- [The task] The required output consists solely of the lines from the top of the listing through the line containing "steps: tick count", transcribed exactly.

[[ Given information, beginning ]]

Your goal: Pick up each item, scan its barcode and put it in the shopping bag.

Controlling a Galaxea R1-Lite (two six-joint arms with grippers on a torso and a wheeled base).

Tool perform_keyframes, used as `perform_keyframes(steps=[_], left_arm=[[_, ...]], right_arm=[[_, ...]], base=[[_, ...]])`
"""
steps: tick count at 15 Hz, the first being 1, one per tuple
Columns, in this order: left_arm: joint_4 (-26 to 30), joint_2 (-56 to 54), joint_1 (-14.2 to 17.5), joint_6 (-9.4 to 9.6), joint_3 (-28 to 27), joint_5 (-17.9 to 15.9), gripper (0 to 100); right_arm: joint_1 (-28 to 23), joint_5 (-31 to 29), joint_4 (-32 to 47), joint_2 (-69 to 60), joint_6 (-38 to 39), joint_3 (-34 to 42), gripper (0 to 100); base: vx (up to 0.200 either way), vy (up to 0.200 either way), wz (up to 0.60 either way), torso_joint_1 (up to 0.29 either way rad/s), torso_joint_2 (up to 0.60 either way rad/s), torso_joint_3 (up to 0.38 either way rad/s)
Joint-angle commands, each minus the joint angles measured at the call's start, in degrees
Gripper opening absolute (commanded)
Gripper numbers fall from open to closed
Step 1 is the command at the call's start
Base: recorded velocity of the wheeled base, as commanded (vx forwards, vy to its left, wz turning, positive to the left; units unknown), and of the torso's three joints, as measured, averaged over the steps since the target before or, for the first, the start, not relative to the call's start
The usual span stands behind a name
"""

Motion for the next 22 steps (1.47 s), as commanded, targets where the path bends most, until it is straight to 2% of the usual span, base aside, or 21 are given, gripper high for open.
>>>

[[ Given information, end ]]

- [Exercise result]
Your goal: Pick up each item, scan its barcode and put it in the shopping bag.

Controlling a Galaxea R1-Lite (two six-joint arms with grippers on a torso and a wheeled base).

Tool perform_keyframes, used as `perform_keyframes(steps=[_], left_arm=[[_, ...]], right_arm=[[_, ...]], base=[[_, ...]])`
"""
steps: tick count at 15 Hz, the first being 1, one per tuple

That concludes the output for this exercise.